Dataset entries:
────────────────────

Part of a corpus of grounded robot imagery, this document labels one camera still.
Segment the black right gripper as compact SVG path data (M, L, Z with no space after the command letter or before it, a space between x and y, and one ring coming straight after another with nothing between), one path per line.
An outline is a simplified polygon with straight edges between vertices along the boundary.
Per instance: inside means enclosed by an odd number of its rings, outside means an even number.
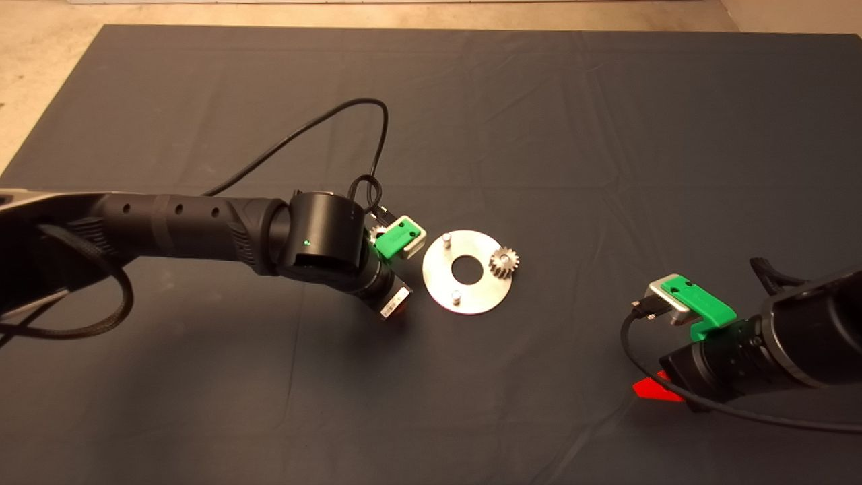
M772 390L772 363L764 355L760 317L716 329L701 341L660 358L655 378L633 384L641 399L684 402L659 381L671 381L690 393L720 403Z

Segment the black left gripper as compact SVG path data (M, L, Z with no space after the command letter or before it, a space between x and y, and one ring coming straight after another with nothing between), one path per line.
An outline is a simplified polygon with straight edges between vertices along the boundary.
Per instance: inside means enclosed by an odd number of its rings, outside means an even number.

────────────────────

What you have to do:
Each entry above should come back word for word, and no picture should come with it.

Solution for this exercise:
Part of a corpus of grounded robot imagery, this document labels one camera still.
Segment the black right gripper as compact SVG path data (M, L, Z with no space after the command letter or before it, a space between x and y, and one ring coming straight after another with nothing between), one path per line.
An outline is a simplified polygon with straight edges between vertices along the boundary.
Per instance: inside means enclosed by an odd number of its rings, outside means an even number.
M772 390L772 363L764 355L760 317L716 329L701 341L660 358L655 378L633 384L641 399L684 402L659 381L671 381L690 393L720 403Z

Segment the black left gripper as compact SVG path data (M, L, Z with no space after the command letter or before it, a space between x and y, and one ring coming straight after another with nothing between), one path per line.
An outline is a simplified polygon with straight edges between vertices along the boundary.
Per instance: inside means enclosed by an odd number of its rings, outside means an even number.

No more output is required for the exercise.